I think academic publishing is not in a good place right now and should be improved, but I don't personally see any problem with the concept. Thank you for your insights on the matter.

Government and industry research labs are still around and do lots of research. Companies with R&D departments also do "R" as well as "D" though it is typically more applied and product-focused.

However, I've also seen independent researchers (Smith Research, Doe Consulting) and undergraduates publish and present work at technical conferences and workshops. There is usually no requirement for an academic or large company affiliation, or a graduate degree.

What is required, as you indicate, is a carefully written academic paper that presents a clearly identified (and "novel") contribution to the field, clear explanation with convincing evaluation, and adequate review of, comparison with, and citation of prior work, in the preferred writing and publication style.

If you're not used to this kind of writing, you might want to see if you can get help from someone who is.

yes its hard, as somone who built a wetlab in a maker space for bio materials research and did the hours each day it took to push the bleeding edge on synthetic sea shell analogues to producing a working protocol. i haven't managed to publish the work in a journal due too the fees involved. you can find more on my site https://alexmakes.net/projects/sea_chells.html
I don't like it when (predatory?) journals and conferences charge fees for submission or publication; is that common in your field?

A very bad trend with (IEEE, ACM, etc.) in some conferences and journals has been to charge "open access fees." I prefer publication venues that are open access without fees. However, if you get stuck with one of these bad venues you can usually still publish preprints via your own web site.

In which field?

Some ideas:

Try to collaborate with a research group, so they handle all the nasty details like writing the introduction of the paper and fighting with the referees.

Just publish in a blog. Is this research https://paulgraham.com/spam.html ?

Contribute to an open source project that use the topic you are interested.

> I'm skimming through some ideas that I think could make a good paper or article

There are two problems:

1) Ensure that it has not been discovered before.

2) Ensure that it's ""interesting"" for researchers.

Where I use quadruple quotes because some topics that are interesting are ignored by the research community, and some boring topics get hot.
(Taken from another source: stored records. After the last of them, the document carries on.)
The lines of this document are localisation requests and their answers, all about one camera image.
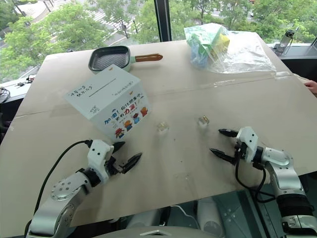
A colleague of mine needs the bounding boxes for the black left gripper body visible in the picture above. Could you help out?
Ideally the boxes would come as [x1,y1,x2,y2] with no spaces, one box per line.
[106,151,125,176]

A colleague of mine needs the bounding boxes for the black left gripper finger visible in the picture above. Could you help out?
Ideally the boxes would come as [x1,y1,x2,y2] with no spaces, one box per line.
[111,141,126,154]
[122,152,143,175]

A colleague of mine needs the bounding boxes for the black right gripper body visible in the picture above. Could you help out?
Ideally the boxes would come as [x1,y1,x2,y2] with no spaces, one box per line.
[231,140,248,165]

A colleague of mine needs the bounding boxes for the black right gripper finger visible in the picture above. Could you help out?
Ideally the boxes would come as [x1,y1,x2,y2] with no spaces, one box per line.
[218,128,239,138]
[209,148,236,165]

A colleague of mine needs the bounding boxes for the white printed cardboard box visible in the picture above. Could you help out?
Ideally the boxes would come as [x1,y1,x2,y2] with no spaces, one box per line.
[63,63,152,143]

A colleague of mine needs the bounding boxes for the person's bare hand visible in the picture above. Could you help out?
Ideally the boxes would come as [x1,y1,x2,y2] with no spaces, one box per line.
[305,80,317,95]

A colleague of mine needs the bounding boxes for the white rounded robot leg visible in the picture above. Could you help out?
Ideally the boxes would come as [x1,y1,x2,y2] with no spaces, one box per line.
[197,196,226,233]

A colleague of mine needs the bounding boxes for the clear plastic bag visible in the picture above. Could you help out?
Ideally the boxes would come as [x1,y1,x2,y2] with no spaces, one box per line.
[207,23,276,75]

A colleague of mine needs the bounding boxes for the green and blue printed bag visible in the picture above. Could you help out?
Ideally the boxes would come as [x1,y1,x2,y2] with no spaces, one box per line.
[183,23,230,69]

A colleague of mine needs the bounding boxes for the yellow box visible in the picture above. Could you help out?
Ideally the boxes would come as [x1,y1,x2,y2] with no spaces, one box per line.
[216,32,231,56]

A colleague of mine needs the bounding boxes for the dark side desk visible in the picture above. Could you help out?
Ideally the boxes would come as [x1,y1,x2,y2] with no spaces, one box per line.
[266,42,317,84]

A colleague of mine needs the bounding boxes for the clear water bottle black lid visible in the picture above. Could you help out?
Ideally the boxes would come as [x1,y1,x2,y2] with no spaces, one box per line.
[279,29,297,55]

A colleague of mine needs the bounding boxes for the keys on sill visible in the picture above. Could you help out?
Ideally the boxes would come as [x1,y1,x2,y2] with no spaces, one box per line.
[14,73,36,88]

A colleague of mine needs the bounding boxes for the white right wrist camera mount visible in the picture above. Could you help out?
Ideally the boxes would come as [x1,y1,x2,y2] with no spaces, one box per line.
[234,126,259,164]

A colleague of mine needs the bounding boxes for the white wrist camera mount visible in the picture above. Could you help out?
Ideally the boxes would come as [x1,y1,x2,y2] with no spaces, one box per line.
[234,126,259,164]
[87,139,115,184]

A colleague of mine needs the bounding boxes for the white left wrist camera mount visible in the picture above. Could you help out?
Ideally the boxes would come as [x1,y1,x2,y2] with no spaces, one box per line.
[87,139,115,184]

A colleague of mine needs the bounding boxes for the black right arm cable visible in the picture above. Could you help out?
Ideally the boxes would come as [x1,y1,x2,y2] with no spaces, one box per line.
[234,148,276,198]

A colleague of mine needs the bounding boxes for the green pan with orange handle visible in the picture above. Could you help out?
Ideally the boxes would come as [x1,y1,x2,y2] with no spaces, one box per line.
[88,46,164,75]

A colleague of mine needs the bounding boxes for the black cable bundle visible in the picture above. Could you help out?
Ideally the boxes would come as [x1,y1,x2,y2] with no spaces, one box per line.
[0,86,11,104]

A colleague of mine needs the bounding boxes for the black window frame post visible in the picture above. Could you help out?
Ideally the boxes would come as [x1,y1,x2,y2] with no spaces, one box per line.
[154,0,172,42]
As an additional recommendation, try to avoid predatory journals that just publish whatever you want to publish if you pay them the fee. Nobody read them. Nobody cares about them.

I am a research mathematician, a professor at a US university.

Anyone can do research. It is much harder to do research that other researchers will read and take an interest in.

"The strict formats, all the requirements before you can publish, the references you have to use, the nitty-gritty of writing essays, and the conditions that seem to be part of the status quo and hidden secrets between universities": If you want to write a paper which others will read, then you have to learn what topics others are interested in reading about, what other work has been done in the field, and how to write up your results so others will find them interesting. You would learn all of this (and much more!) in a good PhD program.

But if you don't care about recognition? Then all doors are open to you. Just do it! I'm quite serious. Never mind what others have done; maybe you're duplicating something that someone else did seventy years ago, but if you're not gunning for an academic job do you really care? You'll need to accept that no one might ever take a serious interest in what you've done, but the joy of discovery and problem-solving is available to you, as it is to everyone.

I've found lots of interesting technical work via HN, github, youtube, and random blogs, often made by people who were simply interested in things, investigated them, and then decided to share them with other people.

I think open source type conferences may epitomize what conferences should be - like-minded people getting together to discuss and share work on problems that they are interested in.